## YOUR TASK
Leaving out the images, transcribe every record below exactly.

## RECORDS TO PROCESS
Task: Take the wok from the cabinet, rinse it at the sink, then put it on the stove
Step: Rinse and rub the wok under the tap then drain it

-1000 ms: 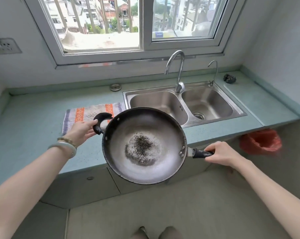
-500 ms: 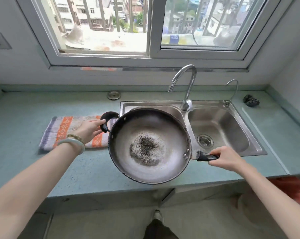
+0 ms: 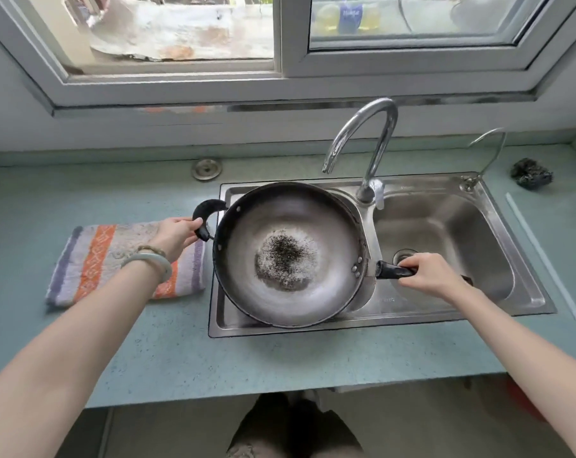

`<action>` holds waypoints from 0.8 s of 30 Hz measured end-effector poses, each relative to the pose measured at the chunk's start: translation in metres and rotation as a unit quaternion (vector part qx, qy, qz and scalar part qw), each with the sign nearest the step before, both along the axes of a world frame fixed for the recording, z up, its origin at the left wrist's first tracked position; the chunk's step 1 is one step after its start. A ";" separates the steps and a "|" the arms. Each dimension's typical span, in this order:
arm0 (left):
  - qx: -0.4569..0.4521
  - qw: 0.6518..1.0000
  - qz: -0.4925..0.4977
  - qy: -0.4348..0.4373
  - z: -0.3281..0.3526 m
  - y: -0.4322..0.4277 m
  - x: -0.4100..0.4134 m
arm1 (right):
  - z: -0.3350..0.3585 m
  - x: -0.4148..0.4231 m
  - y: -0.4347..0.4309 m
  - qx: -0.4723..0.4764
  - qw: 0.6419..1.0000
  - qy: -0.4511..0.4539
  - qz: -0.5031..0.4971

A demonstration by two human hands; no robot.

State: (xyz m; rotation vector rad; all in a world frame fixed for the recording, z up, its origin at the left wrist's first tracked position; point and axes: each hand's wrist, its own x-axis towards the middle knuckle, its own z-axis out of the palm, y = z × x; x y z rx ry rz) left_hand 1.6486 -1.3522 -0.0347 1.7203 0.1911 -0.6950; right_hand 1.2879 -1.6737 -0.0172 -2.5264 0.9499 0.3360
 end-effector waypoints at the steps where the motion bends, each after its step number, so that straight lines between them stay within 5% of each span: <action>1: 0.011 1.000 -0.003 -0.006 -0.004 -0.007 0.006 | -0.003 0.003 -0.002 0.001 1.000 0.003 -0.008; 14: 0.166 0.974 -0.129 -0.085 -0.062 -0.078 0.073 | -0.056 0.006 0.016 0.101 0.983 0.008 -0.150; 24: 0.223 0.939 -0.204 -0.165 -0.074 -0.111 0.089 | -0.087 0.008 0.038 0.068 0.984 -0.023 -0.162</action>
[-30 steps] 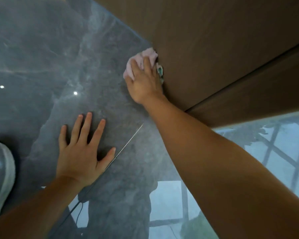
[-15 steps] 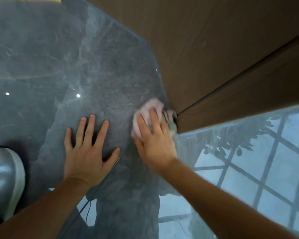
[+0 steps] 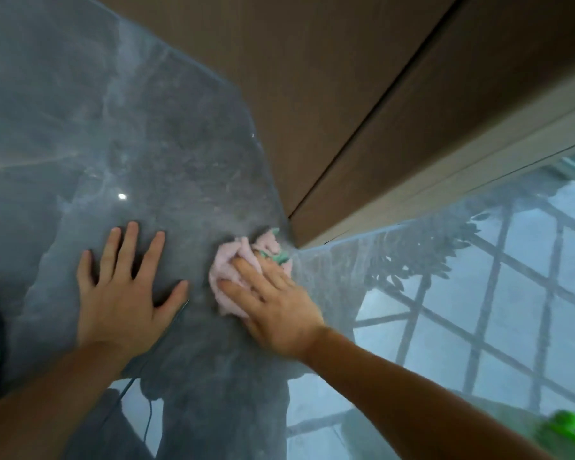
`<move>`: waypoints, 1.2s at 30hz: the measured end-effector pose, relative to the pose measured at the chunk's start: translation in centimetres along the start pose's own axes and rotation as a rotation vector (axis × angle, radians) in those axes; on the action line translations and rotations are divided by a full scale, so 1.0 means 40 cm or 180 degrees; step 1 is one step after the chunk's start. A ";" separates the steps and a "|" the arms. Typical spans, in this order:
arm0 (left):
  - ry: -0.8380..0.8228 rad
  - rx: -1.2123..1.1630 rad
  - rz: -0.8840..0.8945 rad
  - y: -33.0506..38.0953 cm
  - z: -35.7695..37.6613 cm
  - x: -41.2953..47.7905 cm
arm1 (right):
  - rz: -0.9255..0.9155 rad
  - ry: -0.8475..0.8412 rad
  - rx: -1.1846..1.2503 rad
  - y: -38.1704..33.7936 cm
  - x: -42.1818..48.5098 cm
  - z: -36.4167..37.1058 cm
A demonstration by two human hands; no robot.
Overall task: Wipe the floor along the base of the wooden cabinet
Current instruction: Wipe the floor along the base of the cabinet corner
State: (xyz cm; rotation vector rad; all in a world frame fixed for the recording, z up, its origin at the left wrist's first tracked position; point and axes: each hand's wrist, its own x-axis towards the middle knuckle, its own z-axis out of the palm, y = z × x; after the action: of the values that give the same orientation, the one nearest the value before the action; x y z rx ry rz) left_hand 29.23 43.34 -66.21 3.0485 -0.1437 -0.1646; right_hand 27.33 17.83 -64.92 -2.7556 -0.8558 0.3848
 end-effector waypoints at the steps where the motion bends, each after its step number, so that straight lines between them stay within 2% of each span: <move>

## RESULT BELOW
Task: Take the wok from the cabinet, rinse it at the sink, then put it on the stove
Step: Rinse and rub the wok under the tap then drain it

-1000 ms: 
-500 ms: 
+0 ms: 

`<action>` holds waypoints from 0.8 s of 30 Hz measured end-effector poses, each relative to the pose measured at the chunk's start: translation in metres and rotation as a unit quaternion (vector part qx, qy, qz and scalar part qw), each with the sign nearest the step before, both along the axes of a world frame fixed for the recording, z up, its origin at the left wrist's first tracked position; the chunk's step 1 is one step after its start. A ";" separates the steps and a "|" the arms. Each dimension's typical span, in this order:
arm0 (left):
  - qx: -0.4569..0.4521
  - qw: 0.6518..1.0000
  - qz: -0.4925..0.4977
  - qy: -0.4348..0.4373
  - z: -0.3281..0.3526 m
  - y: -0.4322..0.4277 m
  - x: -0.4100..0.4134 m
arm1 (right):
  - z: -0.3350..0.3585 m
  - x: -0.4148..0.4231 m
  - y: -0.4347..0.4309 m
  - qx: -0.4723..0.4764
  - qw: 0.6419..1.0000
  - qy: -0.4511..0.4539
  - qz: -0.5031..0.4971

A demonstration by two human hands; no robot.

State: (xyz m; rotation vector rad; all in a world frame fixed for the recording, z up, its origin at the left wrist's first tracked position; point and axes: each hand's wrist, its own x-axis towards the middle knuckle, its own z-axis out of the palm, y = z × x; x y z rx ry rz) left_hand 1.6486 -1.3522 -0.0347 1.7203 0.1911 -0.6950; right_hand 1.2879 -1.6737 -0.0172 -2.5264 0.9499 0.3360
 end-effector waypoints at the steps where the motion bends, each after its step number, so that straight lines between them stay within 5% of each span: <action>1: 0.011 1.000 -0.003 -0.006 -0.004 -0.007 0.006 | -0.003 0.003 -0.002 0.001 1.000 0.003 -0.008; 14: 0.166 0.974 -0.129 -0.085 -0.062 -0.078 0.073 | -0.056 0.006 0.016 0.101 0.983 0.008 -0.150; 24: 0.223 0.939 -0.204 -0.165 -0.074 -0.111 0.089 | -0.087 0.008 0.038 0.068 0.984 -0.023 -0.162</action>
[-30 steps] 
[-15 steps] 
[+0 steps] 
`<move>`: waypoints, 1.2s at 30hz: the measured end-effector pose, relative to the pose measured at the chunk's start: translation in centimetres along the start pose's own axes and rotation as a rotation vector (axis × angle, radians) in those axes; on the action line translations and rotations are divided by a full scale, so 1.0 means 40 cm or 180 degrees; step 1 is one step after the chunk's start. A ";" separates the steps and a "|" the arms. Typical spans, in this order:
arm0 (left):
  - ry: -0.8380..0.8228 rad
  - rx: -1.2123..1.1630 rad
  - rz: -0.8840..0.8945 rad
  - y: -33.0506..38.0953 cm
  - z: -35.7695..37.6613 cm
  - x: -41.2953..47.7905 cm
arm1 (right):
  - rz: -0.9255..0.9155 rad
  - ry: -0.8475..0.8412 rad
  - rx: -1.1846..1.2503 rad
  - y: -38.1704..33.7936 cm
  - x: -42.1818..48.5098 cm
  - z: -36.4167..37.1058 cm
A demonstration by two human hands; no robot.
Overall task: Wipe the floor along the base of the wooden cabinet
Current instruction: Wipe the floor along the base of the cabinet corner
State: (xyz cm; rotation vector rad; all in a world frame fixed for the recording, z up, its origin at the left wrist's first tracked position; point and axes: each hand's wrist, its own x-axis towards the middle knuckle, its own z-axis out of the palm, y = z × x; after the action: of the values that give the same orientation, the one nearest the value before the action; x y z rx ry rz) left_hand 29.23 43.34 -66.21 3.0485 -0.1437 -0.1646; right_hand 27.33 17.83 -64.92 -2.7556 -0.8558 0.3848
 end-effector waypoints at the steps where the motion bends, each after its step number, so that straight lines between them stay within 2% of each span: <move>

No additional answer is expected.